Tuesday, 16 December 2014: 9:15 AM
Haijiang Zhang1, Hongjian Fang1, Huajian Yao1, Monica Maceira2 and Robert D van der Hilst3, (1)USTC University of Science and Technology of China, Laboratory of Seismology and Physics of Earth's Interior, Hefei, China, (2)Los Alamos National Laboratory, Los Alamos, NM, United States, (3)Massachusetts Institute of Technology, Cambridge, MA, United States
Abstract:
Recently, Zhang et al. (2014, Pure and Appiled Geophysics) have developed a joint inversion code incorporating body-wave arrival times and surface-wave dispersion data. The joint inversion code was based on the regional-scale version of the double-difference tomography algorithm tomoDD. The surface-wave inversion part uses the propagator matrix solver in the algorithm DISPER80 (Saito, 1988) for forward calculation of dispersion curves from layered velocity models and the related sensitivities. The application of the joint inversion code to the SAFOD site in central California shows that the fault structure is better imaged in the new model, which is able to fit both the body-wave and surface-wave observations adequately.

Here we present a new joint inversion method that solves the model in the wavelet domain constrained by sparsity regularization. Compared to the previous method, it has the following advantages:

(1) The method is both data- and model-adaptive.
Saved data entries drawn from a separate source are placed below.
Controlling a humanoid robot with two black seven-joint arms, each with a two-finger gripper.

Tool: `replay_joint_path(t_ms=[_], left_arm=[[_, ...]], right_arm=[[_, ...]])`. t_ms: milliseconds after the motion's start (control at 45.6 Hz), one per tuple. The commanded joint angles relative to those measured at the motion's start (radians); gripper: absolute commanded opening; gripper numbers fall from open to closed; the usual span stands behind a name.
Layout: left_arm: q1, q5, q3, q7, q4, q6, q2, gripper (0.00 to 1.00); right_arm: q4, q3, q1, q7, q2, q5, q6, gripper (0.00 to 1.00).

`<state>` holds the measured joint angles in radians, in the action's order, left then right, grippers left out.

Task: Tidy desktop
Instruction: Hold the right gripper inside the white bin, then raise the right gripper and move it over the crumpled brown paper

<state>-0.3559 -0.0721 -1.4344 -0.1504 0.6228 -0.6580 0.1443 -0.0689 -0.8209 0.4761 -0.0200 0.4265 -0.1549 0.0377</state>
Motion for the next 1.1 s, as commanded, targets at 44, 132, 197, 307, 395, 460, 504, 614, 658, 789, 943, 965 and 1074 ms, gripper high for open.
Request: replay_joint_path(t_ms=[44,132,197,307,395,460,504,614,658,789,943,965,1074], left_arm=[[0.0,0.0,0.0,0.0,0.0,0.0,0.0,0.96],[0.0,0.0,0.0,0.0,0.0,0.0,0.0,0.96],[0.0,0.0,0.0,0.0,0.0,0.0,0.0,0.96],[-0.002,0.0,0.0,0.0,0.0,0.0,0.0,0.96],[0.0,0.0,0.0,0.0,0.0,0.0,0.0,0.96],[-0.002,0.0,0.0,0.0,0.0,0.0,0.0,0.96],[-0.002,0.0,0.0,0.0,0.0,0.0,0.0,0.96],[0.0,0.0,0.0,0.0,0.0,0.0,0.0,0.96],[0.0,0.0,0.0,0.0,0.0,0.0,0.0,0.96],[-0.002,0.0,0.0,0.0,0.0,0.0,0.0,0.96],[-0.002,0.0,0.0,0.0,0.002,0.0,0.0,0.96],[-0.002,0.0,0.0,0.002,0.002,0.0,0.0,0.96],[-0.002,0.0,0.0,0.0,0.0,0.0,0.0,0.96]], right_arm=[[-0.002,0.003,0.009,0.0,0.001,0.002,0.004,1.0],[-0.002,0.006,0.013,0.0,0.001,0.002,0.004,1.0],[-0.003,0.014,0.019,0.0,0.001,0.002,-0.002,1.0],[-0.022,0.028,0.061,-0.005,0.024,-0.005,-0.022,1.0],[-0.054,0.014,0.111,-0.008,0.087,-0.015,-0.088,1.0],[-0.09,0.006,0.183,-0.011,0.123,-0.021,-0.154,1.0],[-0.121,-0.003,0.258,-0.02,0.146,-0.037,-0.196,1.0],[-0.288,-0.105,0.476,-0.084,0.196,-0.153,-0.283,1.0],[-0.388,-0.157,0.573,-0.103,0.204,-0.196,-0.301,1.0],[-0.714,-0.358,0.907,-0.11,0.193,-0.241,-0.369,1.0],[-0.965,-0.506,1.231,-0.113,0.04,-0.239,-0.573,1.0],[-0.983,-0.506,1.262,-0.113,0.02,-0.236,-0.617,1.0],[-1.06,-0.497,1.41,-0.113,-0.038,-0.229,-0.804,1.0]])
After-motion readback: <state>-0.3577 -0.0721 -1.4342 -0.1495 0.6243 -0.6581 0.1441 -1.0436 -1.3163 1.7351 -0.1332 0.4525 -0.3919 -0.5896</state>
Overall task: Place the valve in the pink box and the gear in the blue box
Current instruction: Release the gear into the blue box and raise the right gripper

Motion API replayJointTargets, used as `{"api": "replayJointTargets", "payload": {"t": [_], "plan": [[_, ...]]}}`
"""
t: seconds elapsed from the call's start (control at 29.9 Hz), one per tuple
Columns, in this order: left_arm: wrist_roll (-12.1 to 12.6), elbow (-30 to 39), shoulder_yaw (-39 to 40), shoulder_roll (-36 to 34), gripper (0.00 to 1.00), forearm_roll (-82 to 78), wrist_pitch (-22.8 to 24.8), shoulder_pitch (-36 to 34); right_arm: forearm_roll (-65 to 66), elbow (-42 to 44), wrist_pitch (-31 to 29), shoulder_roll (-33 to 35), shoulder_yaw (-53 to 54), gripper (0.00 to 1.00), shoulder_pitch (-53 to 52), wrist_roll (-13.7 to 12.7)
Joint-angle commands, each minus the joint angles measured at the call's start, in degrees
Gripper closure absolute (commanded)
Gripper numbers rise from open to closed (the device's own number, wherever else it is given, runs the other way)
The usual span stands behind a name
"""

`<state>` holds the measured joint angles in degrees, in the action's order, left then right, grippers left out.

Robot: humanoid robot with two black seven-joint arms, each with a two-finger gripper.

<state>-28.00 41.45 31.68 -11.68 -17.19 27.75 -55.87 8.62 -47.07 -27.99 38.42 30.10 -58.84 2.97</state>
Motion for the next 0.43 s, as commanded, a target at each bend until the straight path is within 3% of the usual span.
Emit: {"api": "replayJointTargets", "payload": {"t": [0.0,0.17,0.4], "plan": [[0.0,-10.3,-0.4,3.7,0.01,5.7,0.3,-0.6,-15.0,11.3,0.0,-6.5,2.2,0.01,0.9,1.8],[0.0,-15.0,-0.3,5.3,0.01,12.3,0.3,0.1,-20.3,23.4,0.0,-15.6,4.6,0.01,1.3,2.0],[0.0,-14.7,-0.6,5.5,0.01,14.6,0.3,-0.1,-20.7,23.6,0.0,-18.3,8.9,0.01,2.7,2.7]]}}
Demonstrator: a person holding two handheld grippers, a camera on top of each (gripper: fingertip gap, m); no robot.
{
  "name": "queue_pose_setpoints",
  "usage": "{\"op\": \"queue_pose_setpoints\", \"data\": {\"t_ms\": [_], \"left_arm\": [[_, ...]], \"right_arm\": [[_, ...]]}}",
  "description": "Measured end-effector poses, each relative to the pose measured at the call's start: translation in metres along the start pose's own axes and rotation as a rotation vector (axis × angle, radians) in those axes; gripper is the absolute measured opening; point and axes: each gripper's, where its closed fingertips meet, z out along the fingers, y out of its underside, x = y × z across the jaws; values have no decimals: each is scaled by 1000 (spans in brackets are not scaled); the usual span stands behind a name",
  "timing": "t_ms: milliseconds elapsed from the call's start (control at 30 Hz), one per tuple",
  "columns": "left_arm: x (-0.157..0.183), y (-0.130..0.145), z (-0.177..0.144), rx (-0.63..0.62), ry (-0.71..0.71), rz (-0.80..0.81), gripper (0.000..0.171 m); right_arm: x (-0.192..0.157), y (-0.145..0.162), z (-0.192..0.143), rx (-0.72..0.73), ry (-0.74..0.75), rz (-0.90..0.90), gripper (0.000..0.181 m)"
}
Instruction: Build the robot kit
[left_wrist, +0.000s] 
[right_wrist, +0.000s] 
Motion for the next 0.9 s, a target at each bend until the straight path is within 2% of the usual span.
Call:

For the velocity model, it can be represented by different wavelet coefficients at different scales, which are generally sparse. By constraining the model wavelet coefficients to be sparse, the inversion in the wavelet domain can inherently adapt to the data distribution so that the model has higher spatial resolution in the good data coverage zone. Fang and Zhang (2014, Geophysical Journal International) have showed the superior performance of the wavelet-based double-difference seismic tomography method compared to the conventional method.

(2) For the surface wave inversion, the joint inversion code takes advantage of the recent development of direct inversion of surface wave dispersion data for 3-D variations of shear wave velocity without the intermediate step of phase or group velocity maps (Fang et al., 2014, Geophysical Journal International). A fast marching method is used to compute, at each period, surface wave traveltimes and ray paths between sources and receivers.

We will test the new joint inversion code at the SAFOD site to compare its performance over the previous code. We will also select another fault zone such as the San Jacinto Fault Zone to better image its structure.